Bands are often vilified and accused of being a tool only used by beginner athletes. I couldn’t see that as being further from the truth. In fact, some of the most advanced and smartest athletes I know use bands. Westside Barbell, the home of Louise Simmons and the most World Record holding powerlifters, use bands in all their training with The Conjugate Method. Although they use the bands for increased resistance in barbell movements, the concept and physics are exactly the same. Bands not only help beginners get their first pull-ups and dips, but they can help the most advanced athletes and everyone in between!
How assistance bands help you get better at pretty much everything!
- Bands provide additional assistance where the movement is most difficult and less where it is easier. For instance, in a banded pull-up, the band is stretched further at the bottom where your arms are stretched the furthest and have the least amount of leverage in the movement. The same goes for a dip, where the band is stretched furthest at the bottom of the dip when the movement is the most difficult. The band allows you to get precious reps and build strength in those weaker areas.
- Band assistance is a great way to get high repetition work which is a staple in the Westside protocol. The benefits of high-repetition work include increased blood flow to soft tissue making it stronger and more injury resistant, increased muscle density, and localized muscle endurance and lactic-acid tolerance which promotes further muscular growth and hormone function.

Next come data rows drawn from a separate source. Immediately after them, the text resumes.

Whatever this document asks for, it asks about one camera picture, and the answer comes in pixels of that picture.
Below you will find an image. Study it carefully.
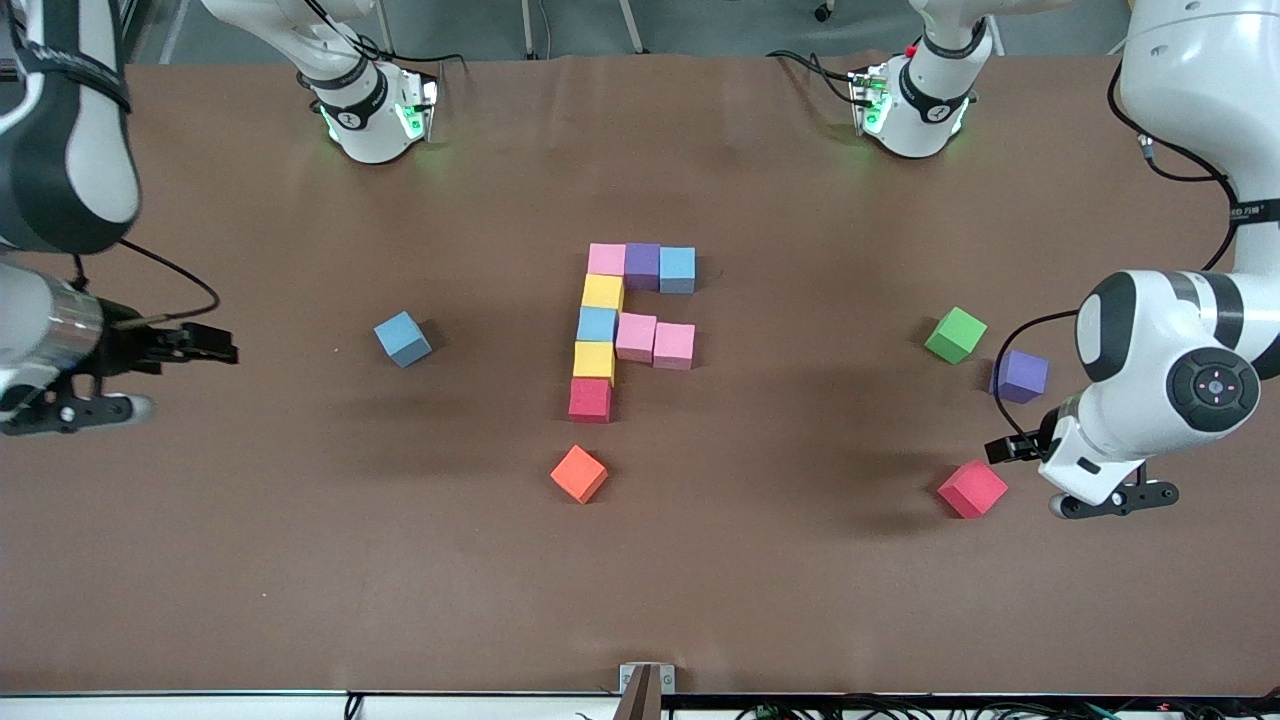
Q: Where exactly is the red foam cube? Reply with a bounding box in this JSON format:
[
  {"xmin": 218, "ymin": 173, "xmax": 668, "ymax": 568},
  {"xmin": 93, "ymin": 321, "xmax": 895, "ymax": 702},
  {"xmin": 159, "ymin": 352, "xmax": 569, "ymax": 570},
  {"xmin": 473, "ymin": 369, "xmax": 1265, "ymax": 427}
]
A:
[
  {"xmin": 937, "ymin": 459, "xmax": 1009, "ymax": 520},
  {"xmin": 568, "ymin": 377, "xmax": 613, "ymax": 424}
]

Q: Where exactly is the purple foam cube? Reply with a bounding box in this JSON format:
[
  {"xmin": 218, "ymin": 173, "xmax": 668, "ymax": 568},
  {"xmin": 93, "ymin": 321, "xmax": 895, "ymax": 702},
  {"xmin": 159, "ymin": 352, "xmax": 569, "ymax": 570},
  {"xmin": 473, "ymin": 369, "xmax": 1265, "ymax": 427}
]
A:
[
  {"xmin": 623, "ymin": 243, "xmax": 662, "ymax": 292},
  {"xmin": 988, "ymin": 349, "xmax": 1050, "ymax": 405}
]

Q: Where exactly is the green foam cube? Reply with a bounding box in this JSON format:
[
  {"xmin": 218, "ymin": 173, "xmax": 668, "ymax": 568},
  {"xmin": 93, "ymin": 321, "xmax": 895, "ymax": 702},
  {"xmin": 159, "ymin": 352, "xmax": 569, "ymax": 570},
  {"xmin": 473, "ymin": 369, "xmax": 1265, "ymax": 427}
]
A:
[{"xmin": 923, "ymin": 306, "xmax": 989, "ymax": 365}]

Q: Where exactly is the brown table mat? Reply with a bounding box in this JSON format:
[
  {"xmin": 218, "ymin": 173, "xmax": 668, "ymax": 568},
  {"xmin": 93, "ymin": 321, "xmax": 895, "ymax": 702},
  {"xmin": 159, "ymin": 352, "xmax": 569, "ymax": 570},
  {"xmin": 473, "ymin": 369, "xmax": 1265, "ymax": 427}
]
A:
[{"xmin": 0, "ymin": 55, "xmax": 1280, "ymax": 698}]

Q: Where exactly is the orange foam cube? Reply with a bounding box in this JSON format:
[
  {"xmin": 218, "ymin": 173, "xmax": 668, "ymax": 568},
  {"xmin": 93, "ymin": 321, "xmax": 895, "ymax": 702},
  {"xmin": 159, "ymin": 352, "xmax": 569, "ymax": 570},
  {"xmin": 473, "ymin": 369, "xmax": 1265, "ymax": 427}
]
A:
[{"xmin": 549, "ymin": 445, "xmax": 609, "ymax": 505}]

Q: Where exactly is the white table edge rail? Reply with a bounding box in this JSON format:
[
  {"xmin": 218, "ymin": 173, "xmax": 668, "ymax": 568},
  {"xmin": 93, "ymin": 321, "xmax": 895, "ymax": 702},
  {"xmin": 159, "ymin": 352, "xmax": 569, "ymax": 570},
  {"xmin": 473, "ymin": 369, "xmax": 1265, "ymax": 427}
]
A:
[{"xmin": 0, "ymin": 692, "xmax": 621, "ymax": 720}]

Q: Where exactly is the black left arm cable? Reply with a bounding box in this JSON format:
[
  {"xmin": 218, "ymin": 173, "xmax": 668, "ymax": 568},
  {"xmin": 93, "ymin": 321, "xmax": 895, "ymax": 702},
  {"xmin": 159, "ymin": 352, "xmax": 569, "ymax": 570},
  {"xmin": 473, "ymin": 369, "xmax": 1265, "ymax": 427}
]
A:
[{"xmin": 988, "ymin": 55, "xmax": 1246, "ymax": 443}]

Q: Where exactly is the metal table edge bracket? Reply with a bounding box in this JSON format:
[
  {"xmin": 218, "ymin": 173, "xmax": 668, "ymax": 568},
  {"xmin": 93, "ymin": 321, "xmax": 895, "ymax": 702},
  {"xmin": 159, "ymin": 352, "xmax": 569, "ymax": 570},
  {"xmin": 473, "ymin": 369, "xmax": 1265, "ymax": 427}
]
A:
[{"xmin": 612, "ymin": 662, "xmax": 677, "ymax": 720}]

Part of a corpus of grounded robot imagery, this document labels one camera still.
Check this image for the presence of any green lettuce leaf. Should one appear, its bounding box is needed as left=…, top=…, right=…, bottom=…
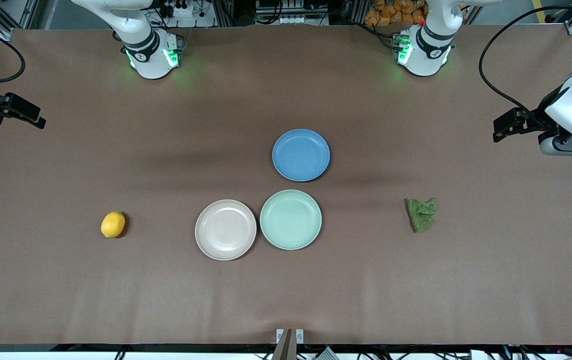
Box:
left=405, top=197, right=438, bottom=234

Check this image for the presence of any yellow lemon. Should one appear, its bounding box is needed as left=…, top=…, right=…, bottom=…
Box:
left=100, top=210, right=126, bottom=239

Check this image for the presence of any bag of orange fruits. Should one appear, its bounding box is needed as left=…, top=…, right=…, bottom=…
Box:
left=364, top=0, right=429, bottom=27

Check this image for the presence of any white power strip with plugs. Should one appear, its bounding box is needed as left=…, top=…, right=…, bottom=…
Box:
left=158, top=0, right=206, bottom=19

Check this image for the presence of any blue plate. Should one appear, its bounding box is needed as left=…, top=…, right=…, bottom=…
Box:
left=272, top=128, right=331, bottom=183

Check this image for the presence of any pink plate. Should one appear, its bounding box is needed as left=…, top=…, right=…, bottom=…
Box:
left=194, top=199, right=257, bottom=262

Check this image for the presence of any light green plate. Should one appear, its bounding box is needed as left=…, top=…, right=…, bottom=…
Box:
left=259, top=189, right=323, bottom=251

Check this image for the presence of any brown table cover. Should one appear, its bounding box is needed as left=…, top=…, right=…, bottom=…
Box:
left=0, top=25, right=572, bottom=347

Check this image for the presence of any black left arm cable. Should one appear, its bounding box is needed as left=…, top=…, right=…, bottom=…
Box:
left=479, top=5, right=572, bottom=121

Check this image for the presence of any aluminium frame profile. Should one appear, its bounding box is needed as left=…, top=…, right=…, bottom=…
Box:
left=546, top=5, right=572, bottom=36

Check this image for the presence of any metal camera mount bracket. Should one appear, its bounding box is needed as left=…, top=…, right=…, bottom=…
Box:
left=276, top=328, right=304, bottom=360

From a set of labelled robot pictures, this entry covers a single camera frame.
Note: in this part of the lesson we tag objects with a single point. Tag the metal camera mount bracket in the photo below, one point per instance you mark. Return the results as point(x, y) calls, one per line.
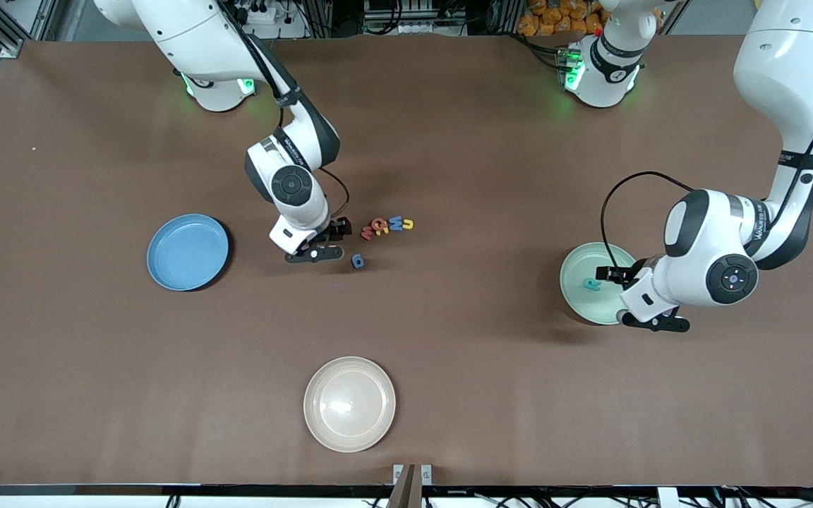
point(410, 487)

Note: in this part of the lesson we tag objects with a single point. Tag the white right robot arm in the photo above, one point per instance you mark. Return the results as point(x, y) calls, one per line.
point(188, 28)

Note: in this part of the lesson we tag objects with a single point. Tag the aluminium frame post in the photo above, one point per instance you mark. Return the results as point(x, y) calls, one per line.
point(8, 40)

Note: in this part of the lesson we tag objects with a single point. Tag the orange bags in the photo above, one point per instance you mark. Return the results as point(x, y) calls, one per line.
point(555, 14)

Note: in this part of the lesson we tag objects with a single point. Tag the blue foam letter g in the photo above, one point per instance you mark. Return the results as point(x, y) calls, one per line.
point(358, 262)

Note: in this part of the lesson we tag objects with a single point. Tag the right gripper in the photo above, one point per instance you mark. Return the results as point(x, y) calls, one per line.
point(333, 231)

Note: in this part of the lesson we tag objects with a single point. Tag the beige plate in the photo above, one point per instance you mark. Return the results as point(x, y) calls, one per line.
point(350, 406)

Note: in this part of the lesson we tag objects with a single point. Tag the white power strip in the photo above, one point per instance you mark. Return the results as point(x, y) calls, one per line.
point(258, 10)

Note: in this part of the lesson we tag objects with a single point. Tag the teal foam letter R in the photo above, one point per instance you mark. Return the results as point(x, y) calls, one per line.
point(591, 284)

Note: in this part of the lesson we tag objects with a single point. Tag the blue foam letter M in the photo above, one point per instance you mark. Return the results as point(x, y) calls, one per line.
point(396, 224)

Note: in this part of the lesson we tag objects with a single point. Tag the mint green plate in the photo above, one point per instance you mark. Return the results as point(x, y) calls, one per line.
point(579, 296)

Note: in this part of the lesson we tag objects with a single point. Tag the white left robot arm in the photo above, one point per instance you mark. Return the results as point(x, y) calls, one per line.
point(780, 77)

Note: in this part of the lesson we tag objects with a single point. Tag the blue plate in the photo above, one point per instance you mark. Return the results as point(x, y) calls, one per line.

- Bands allow you to get full range of motion. A great example is at the bottom of the dip where I often see athletes just shy of touching their shoulders to the rings in a full depth dip. With band assistance, it is possible to lower yourself to the bottom of the dip. This ensures that the shoulder and chest muscles are stretched properly and maintain full joint function.
- Band assistance helps you clean up your movement. We all know how the highest level athletes can make a movement look so smooth and flawless. Their perfectly coordinated movements look effortless. How did they get there and how do the rest of us get there? Repetition son! Well, to be more accurate, perfect practice makes perfect. So, easing the strain on a pushup, pull-up, dip or whatever you can figure out how to get a band around, will allow you to focus on PERFECT form and get a lot of great reps. I’ve always said, a rep done is a rep learned. Your body is always learning!
Besides all of the points above, bands are cheap, easy to store, and come in many different sizes for all the different ways you can use them. They are a no-brainer to add to your training regimen.
It takes practice
There is a downside to using bands which is a learning curve on how to use them. It takes practice knowing what movements they can be used on, where to hook them up, and then it will require some trial and error for finding all of this information out. I recommend starting with a few different sizes and experimenting on some different movements. A ½” is typically the smallest, a 1” is a medium size, and then a 2” is a heavy size that you can start with. Check out this demo video with some of the movements you can use bands on, but remember there are plenty. For now, get to your gym and train! Leave some time at the beginning or end of your workouts to try some banded movements and start getting stronger today!